Authors: Ziqi Gao, Zijing Liu, Yu Li, Jia Li

NeurIPS 2024 | Conference PDF | Archive PDF | Plain Text | LLM Run Details

Reproducibility Variable Result LLM Response
Research Type Experimental Experiments on various benchmarks demonstrate that ATProt consistently improves the performance for protein interface prediction. Moreover, our method demonstrates broad applicability, performing the best even when provided with testing structures from structure prediction models like ESMFold and Alpha Fold2.
Researcher Affiliation Collaboration Ziqi Gao1,2, Zijing Liu3*, Yu Li3, Jia Li1,2* 1Hong Kong University of Science and Technology 2Hong Kong University of Science and Technology (Guangzhou) 3 International Digital Economy Academy (IDEA)

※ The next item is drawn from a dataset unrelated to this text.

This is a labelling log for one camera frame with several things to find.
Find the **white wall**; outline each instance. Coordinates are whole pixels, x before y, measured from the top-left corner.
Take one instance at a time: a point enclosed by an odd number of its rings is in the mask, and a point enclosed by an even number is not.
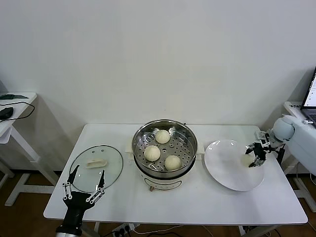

Pseudocode No The paper presents mathematical formulations and describes the framework, but it does not include any explicitly labeled 'Pseudocode' or 'Algorithm' blocks with structured steps.
Open Source Code Yes The code is provided in https://github.com/ATProt/ATProt.
Open Datasets Yes We evaluate our method on the complexes from Docking Benchmark 5.5 (DB5.5) [45], a gold standard dataset with high-quality, and Database of Interacting Protein Structures (DIPS) [43], which collects 41,876 complexes mined from PDB [4].
Dataset Splits Yes The two datasets are randomly divided into training, validation, and testing sets with the following sizes: 203/25/25 (DB5.5) and 39,937/974/965 (DIPS).
Hardware Specification Yes The training process takes around 0.5 hours with 1 Nvidia 4090 GPUs with 24GB RAM.
Software Dependencies No The paper lists hyperparameters in Table 4 but does not specify software dependencies like programming language versions or library versions (e.g., Python 3.x, PyTorch 1.x) that are crucial for reproducibility.
Experiment Setup Yes The hyper-parameters used in this paper are listed in the following table [Table 4]. For example, Batch size 4, Learning rate 3e-4, Optimizer Adam, Dropout rate 0.2, etc.